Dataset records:

---------------

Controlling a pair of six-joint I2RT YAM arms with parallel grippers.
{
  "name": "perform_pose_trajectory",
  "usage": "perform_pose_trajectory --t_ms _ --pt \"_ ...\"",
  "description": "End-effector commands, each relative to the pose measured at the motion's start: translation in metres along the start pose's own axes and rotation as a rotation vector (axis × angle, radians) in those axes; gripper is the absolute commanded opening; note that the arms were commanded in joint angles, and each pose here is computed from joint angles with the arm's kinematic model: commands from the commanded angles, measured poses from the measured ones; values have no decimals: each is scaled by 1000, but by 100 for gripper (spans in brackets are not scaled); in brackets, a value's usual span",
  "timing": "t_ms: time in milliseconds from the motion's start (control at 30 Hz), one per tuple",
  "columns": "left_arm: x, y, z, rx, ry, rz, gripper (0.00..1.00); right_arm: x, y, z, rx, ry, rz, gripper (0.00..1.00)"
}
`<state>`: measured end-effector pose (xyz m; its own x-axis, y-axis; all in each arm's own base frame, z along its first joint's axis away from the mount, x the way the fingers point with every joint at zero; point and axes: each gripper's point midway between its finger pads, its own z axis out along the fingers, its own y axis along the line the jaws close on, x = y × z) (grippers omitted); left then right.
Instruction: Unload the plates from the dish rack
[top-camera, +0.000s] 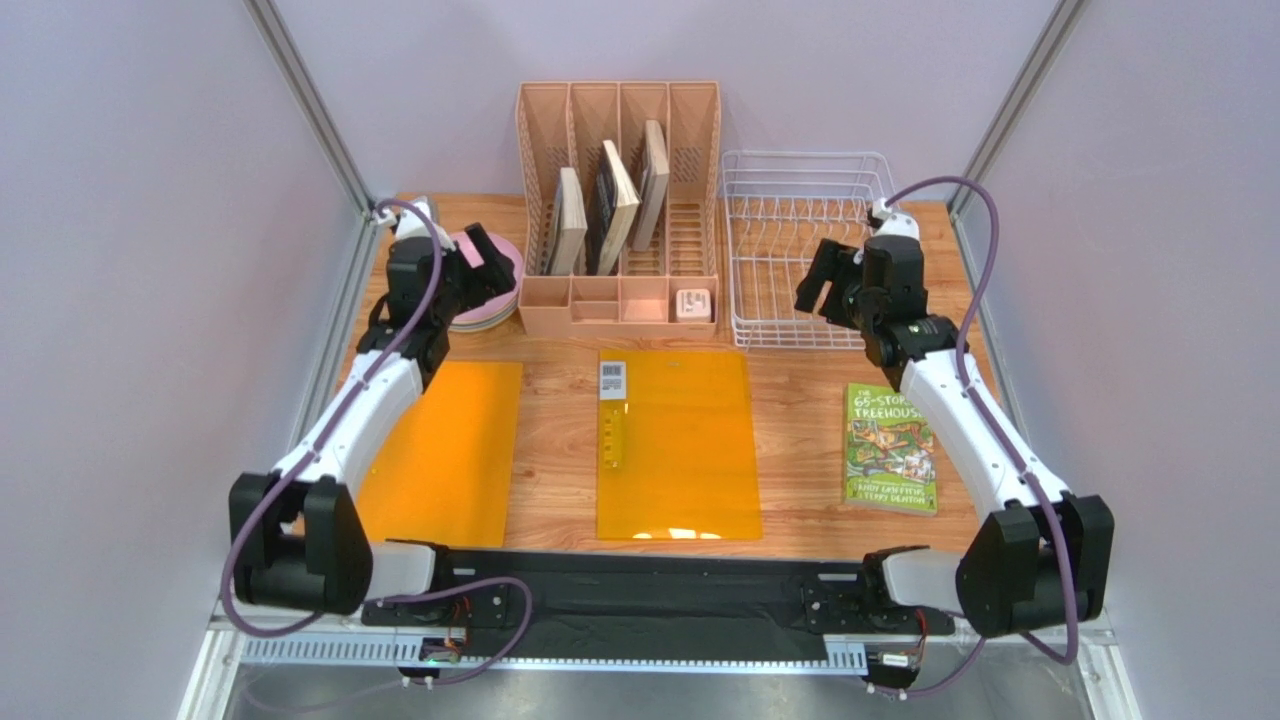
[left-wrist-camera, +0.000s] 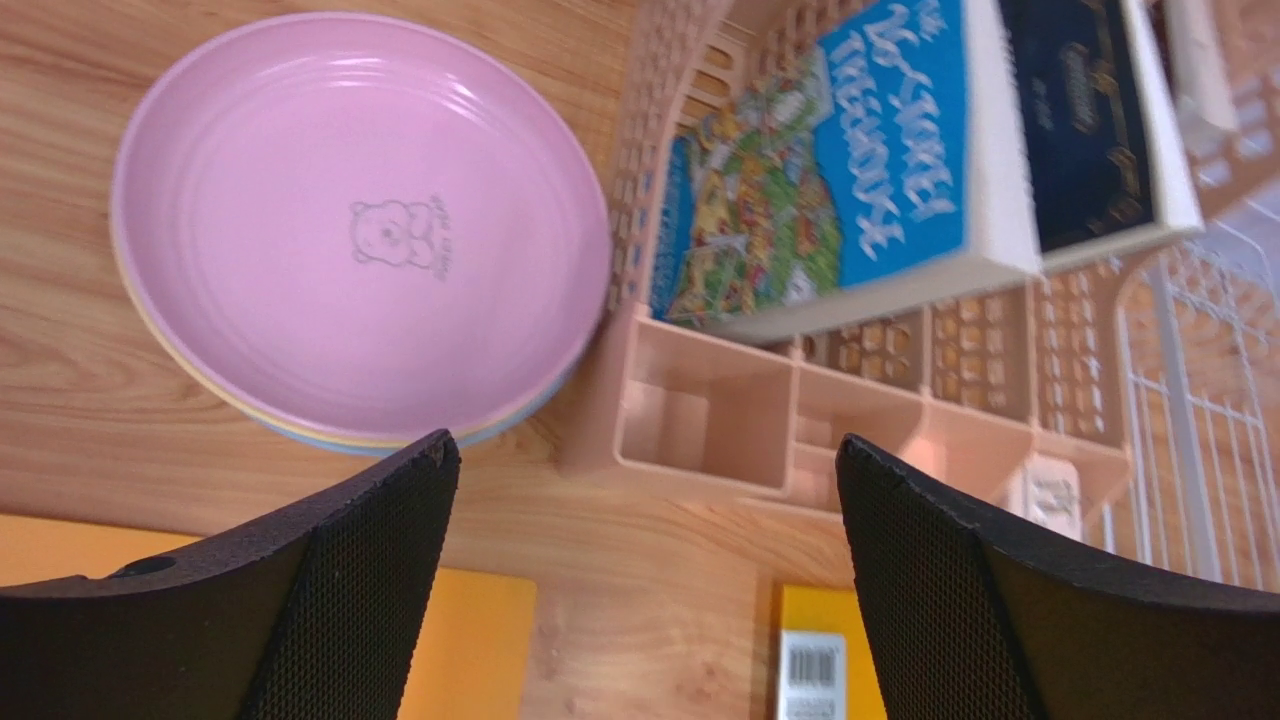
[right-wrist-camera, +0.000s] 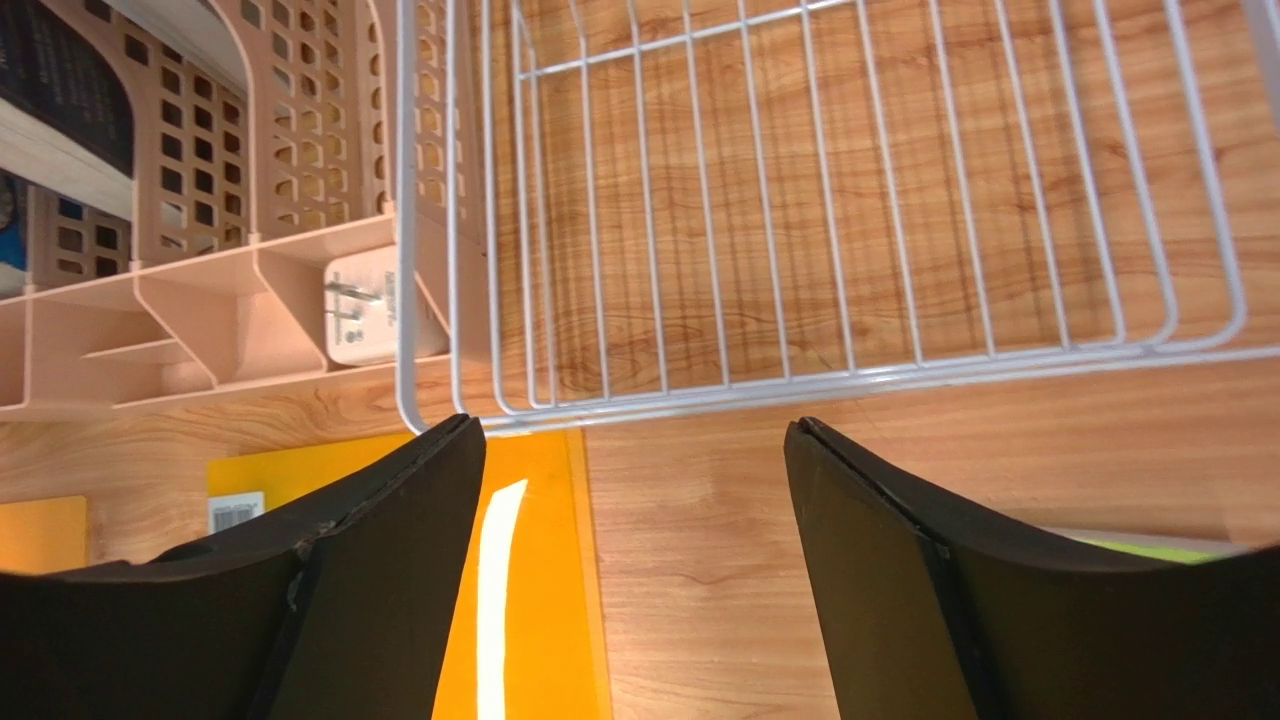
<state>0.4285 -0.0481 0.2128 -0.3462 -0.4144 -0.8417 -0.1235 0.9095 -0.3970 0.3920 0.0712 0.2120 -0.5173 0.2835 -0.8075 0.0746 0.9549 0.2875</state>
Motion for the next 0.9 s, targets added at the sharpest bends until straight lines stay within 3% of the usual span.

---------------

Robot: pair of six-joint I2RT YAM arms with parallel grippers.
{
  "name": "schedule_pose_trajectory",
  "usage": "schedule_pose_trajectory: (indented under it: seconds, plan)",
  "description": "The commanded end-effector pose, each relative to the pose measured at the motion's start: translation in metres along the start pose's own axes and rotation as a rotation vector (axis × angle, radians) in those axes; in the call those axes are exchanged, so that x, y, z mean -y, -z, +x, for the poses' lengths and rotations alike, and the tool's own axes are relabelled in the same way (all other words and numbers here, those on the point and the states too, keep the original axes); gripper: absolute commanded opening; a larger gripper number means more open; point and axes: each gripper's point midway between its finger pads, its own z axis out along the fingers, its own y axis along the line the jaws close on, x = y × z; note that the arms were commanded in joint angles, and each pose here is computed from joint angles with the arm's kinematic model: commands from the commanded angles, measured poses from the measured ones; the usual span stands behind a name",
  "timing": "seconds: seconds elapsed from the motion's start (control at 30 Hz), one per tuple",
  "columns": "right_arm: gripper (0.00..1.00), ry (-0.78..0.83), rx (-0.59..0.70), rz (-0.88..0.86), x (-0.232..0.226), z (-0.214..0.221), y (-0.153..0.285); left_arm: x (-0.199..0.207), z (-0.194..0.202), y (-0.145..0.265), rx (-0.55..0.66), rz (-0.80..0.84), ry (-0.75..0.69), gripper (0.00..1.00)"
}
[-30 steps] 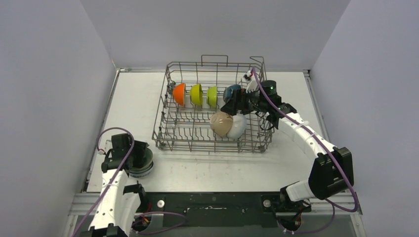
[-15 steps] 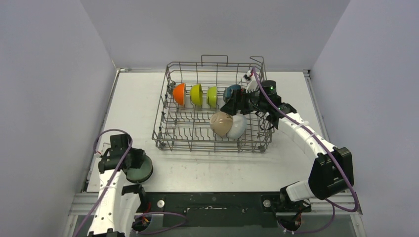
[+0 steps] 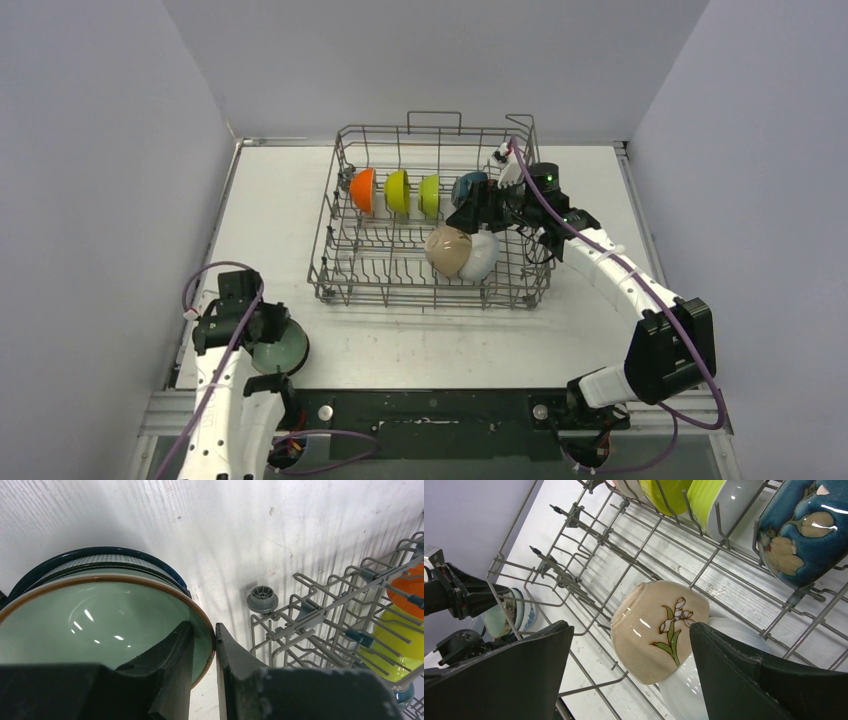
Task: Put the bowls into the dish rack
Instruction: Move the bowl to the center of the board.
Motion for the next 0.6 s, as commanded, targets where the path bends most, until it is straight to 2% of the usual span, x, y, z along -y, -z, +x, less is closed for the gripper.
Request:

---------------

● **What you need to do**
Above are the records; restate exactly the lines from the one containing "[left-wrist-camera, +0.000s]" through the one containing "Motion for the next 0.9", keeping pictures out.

● **Exercise output**
[left-wrist-camera, +0.000s] 
[right-wrist-camera, +0.000s] 
<state>0.4285 -0.0481 0.2128 -0.3462 -0.4144 -0.8417 -0.1235 0.9095 -0.3970 0.3920 0.0712 0.2120 -0.5173 0.2835 -0.8075 0.0746 0.9549 0.2875</state>
Motion for the next 0.9 s, targets added at the sharpest bends until straight lines stay within 3% of the usual span.

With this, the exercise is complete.